Problem description: In the listing that follows, locate the line containing "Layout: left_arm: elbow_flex" and the line containing "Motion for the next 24". Retype exactly those two lines and every line between them, and nothing more.

Supplied records:

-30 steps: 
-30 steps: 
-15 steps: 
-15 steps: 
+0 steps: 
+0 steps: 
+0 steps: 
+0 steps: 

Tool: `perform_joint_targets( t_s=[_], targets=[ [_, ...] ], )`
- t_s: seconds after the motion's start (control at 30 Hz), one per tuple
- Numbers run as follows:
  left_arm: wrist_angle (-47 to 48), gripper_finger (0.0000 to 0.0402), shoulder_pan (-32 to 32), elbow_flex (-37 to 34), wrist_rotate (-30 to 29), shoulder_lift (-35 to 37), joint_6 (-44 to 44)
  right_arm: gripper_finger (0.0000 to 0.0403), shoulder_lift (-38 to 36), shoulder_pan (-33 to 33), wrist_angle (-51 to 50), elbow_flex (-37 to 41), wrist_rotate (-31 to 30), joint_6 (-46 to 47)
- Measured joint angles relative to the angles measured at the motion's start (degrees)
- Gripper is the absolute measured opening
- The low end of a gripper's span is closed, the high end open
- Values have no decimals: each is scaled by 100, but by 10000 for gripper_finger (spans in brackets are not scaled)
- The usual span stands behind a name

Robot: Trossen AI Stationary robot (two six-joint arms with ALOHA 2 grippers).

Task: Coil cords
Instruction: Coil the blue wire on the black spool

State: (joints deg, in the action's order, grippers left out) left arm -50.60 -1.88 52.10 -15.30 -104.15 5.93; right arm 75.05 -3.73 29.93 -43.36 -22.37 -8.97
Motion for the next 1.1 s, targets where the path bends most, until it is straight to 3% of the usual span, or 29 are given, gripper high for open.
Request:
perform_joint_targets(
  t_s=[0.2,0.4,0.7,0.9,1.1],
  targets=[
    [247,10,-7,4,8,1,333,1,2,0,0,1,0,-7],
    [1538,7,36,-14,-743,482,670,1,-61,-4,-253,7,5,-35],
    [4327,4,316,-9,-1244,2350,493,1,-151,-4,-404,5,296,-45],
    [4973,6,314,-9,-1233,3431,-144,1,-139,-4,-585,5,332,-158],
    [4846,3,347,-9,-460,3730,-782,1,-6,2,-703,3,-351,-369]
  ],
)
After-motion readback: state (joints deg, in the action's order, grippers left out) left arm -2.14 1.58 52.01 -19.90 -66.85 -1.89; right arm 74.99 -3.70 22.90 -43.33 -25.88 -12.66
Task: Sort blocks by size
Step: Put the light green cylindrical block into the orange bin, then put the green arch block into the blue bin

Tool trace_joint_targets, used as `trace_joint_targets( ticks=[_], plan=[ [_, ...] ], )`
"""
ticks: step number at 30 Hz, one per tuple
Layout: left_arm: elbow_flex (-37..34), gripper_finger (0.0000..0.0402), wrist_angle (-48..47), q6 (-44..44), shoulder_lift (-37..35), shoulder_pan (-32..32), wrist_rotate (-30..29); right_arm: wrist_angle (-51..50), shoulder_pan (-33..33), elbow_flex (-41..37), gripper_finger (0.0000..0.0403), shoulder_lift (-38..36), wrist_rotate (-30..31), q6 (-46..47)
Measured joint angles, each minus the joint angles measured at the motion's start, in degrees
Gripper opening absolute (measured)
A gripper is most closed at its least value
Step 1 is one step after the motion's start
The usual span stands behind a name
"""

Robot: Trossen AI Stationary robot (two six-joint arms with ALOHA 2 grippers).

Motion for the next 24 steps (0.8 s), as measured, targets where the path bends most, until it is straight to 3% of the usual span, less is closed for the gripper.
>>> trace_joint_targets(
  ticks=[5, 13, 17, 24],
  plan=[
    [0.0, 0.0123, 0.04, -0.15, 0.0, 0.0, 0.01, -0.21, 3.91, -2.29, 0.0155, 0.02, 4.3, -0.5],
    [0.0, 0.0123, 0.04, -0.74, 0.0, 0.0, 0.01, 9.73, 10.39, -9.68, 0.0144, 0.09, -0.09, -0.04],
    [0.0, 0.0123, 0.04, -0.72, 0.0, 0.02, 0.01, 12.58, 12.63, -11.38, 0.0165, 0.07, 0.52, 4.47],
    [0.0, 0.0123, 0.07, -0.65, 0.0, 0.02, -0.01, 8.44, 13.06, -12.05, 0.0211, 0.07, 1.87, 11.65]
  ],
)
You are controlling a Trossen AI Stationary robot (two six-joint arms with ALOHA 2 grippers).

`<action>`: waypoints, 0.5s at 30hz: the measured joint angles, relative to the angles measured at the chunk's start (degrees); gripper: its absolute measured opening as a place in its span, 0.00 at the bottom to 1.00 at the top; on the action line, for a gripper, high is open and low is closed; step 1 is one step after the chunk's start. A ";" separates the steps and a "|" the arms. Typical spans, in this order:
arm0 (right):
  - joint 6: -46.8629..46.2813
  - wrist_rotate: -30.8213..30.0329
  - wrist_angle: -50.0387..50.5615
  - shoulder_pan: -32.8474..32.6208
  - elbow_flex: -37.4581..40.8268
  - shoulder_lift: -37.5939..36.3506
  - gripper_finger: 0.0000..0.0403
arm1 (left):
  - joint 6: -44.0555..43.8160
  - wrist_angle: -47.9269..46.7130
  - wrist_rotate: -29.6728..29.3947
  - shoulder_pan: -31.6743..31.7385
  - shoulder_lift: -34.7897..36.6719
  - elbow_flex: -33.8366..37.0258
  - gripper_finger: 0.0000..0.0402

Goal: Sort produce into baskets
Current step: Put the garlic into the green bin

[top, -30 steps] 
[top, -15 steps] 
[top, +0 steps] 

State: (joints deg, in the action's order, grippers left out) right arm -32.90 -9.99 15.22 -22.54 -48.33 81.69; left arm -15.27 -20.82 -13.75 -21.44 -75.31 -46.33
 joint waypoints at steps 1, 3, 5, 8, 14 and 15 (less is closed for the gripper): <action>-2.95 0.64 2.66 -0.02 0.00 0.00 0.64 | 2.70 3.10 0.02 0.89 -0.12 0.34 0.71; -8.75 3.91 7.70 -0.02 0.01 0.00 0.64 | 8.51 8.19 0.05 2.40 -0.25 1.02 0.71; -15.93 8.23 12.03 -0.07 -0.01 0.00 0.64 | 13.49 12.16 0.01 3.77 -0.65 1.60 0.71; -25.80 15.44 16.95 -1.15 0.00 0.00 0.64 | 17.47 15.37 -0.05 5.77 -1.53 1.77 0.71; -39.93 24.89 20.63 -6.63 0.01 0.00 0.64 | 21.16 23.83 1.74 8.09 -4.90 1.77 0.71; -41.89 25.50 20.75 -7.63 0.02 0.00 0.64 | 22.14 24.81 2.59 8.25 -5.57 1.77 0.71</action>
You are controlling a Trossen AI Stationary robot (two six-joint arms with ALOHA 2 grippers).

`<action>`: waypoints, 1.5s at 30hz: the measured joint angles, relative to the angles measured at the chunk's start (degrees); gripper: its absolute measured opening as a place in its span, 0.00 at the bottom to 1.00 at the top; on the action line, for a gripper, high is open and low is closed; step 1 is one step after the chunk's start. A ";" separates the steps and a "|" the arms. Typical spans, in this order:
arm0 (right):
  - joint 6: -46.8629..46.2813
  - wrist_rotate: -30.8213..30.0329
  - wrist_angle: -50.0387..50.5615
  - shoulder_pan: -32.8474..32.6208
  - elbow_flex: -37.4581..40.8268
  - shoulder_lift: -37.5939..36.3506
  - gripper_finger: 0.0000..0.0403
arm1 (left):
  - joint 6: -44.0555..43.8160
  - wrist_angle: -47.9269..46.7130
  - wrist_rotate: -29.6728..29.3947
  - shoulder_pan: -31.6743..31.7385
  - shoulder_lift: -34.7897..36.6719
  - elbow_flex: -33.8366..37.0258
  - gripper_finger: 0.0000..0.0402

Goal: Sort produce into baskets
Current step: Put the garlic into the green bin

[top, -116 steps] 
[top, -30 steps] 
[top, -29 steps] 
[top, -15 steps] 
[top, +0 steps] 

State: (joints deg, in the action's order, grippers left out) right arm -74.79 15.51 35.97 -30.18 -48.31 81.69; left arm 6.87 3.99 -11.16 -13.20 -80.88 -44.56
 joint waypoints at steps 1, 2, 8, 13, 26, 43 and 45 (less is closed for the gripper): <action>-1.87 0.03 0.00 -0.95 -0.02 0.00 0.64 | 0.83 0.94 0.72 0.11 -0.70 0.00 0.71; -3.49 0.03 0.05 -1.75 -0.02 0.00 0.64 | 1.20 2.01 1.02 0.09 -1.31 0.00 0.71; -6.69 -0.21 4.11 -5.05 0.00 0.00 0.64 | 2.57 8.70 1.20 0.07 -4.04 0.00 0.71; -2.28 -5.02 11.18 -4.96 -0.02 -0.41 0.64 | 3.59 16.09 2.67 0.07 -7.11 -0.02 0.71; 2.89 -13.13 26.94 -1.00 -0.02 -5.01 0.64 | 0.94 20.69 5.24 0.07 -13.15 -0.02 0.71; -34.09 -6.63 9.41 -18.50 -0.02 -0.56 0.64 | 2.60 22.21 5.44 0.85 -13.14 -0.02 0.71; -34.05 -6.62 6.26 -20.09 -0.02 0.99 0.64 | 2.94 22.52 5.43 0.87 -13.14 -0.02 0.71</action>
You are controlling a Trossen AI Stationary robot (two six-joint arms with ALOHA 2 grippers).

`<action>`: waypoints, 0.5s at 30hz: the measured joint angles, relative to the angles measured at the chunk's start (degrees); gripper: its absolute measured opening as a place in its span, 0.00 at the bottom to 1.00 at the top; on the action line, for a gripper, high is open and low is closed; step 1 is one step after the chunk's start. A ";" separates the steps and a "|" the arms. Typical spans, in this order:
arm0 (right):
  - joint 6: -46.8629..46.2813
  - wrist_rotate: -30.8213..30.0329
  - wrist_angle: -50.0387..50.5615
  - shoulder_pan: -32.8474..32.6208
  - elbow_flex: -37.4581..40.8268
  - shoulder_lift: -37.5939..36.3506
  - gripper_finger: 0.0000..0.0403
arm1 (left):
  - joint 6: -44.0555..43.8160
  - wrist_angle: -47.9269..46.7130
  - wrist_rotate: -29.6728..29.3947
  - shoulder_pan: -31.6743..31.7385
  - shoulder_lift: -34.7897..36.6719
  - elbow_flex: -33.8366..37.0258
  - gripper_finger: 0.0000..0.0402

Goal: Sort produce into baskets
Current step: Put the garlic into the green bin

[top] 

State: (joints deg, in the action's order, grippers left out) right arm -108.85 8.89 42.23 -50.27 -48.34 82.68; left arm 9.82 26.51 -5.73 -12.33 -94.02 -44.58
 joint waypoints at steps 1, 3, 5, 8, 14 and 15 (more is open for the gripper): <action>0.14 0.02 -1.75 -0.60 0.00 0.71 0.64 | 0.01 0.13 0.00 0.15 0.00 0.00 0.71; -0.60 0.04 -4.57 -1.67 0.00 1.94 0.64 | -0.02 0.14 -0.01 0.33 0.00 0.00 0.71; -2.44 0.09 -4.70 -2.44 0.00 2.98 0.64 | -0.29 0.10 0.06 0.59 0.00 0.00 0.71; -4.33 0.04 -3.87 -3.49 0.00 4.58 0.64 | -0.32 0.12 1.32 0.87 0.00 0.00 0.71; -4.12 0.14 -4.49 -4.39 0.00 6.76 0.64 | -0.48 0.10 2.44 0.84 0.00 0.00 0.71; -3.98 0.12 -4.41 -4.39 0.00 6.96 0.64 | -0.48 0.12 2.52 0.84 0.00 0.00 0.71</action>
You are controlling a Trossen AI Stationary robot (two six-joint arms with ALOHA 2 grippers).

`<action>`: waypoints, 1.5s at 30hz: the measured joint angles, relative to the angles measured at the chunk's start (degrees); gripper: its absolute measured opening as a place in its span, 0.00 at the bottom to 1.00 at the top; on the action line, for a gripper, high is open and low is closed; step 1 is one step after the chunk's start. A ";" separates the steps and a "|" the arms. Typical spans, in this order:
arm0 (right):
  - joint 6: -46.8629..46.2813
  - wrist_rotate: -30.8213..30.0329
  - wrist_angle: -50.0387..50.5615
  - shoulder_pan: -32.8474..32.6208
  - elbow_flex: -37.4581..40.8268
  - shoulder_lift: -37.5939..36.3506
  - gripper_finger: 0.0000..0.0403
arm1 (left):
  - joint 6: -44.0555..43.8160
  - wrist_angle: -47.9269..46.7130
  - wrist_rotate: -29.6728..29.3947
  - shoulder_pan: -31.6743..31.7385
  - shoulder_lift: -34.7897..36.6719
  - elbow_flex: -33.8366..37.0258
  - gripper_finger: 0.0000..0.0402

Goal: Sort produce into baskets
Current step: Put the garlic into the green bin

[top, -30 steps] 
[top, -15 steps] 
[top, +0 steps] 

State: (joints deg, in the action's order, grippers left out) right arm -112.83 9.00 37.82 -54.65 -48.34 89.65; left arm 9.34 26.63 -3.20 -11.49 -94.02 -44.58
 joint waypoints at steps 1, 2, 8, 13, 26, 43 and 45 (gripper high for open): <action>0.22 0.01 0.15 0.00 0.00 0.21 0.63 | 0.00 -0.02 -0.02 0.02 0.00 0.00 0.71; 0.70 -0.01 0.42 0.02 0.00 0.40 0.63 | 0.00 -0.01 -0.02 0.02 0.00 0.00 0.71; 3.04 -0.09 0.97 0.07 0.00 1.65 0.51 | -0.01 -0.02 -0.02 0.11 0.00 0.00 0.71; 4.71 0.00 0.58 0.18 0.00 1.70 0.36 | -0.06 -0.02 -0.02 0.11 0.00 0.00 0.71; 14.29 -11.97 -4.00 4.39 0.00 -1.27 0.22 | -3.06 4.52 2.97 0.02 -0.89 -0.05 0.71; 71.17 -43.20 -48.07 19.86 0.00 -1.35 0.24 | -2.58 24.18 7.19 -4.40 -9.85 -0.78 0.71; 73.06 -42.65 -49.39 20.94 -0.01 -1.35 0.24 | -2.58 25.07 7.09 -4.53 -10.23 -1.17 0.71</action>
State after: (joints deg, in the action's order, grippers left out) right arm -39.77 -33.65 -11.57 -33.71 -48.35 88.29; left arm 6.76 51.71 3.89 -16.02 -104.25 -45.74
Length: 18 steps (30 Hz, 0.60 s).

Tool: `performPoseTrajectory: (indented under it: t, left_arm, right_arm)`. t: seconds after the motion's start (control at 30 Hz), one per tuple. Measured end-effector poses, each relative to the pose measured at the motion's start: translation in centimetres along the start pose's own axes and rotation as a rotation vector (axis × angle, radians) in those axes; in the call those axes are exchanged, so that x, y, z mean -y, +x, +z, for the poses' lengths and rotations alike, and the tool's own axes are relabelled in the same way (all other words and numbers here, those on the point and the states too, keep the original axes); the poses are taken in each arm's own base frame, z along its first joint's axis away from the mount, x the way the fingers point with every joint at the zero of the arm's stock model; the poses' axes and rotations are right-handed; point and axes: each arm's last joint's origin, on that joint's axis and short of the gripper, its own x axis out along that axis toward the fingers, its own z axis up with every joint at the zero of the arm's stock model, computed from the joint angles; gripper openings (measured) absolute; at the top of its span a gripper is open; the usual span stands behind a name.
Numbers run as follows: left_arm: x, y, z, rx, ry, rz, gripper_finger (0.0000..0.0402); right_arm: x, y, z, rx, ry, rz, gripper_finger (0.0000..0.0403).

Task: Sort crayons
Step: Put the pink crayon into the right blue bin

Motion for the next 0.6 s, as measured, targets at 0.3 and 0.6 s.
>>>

Result:
Layout: left_arm: elbow_flex (-37..34), gripper_finger (0.0000..0.0402), wrist_angle (-48..47), q6 (-44..44), shoulder_lift (-37..35), shoulder_pan (-32..32), wrist_rotate (-30..29); right_arm: wrist_angle (-51..50), shoulder_pan (-33..33), elbow_flex (-41..37), gripper_finger (0.0000..0.0403), shoulder_lift (-38..36), wrist_rotate (-30..31), q6 (-46..47)
Measured joint angles, each minus the joint angles measured at the motion's start, in degrees
Gripper opening absolute (measured)
A gripper is most closed at its least value
Step 1 is one step after the motion's start
The usual span stands behind a name
"""

Robot: Trossen AI Stationary robot (two six-joint arms with ALOHA 2 grippers).

Motion for the next 24 steps (0.8 s), as measured, targets where the path bends most, until it is straight to 3% of the usual span, less is closed for the gripper.

The answer contains nothing more.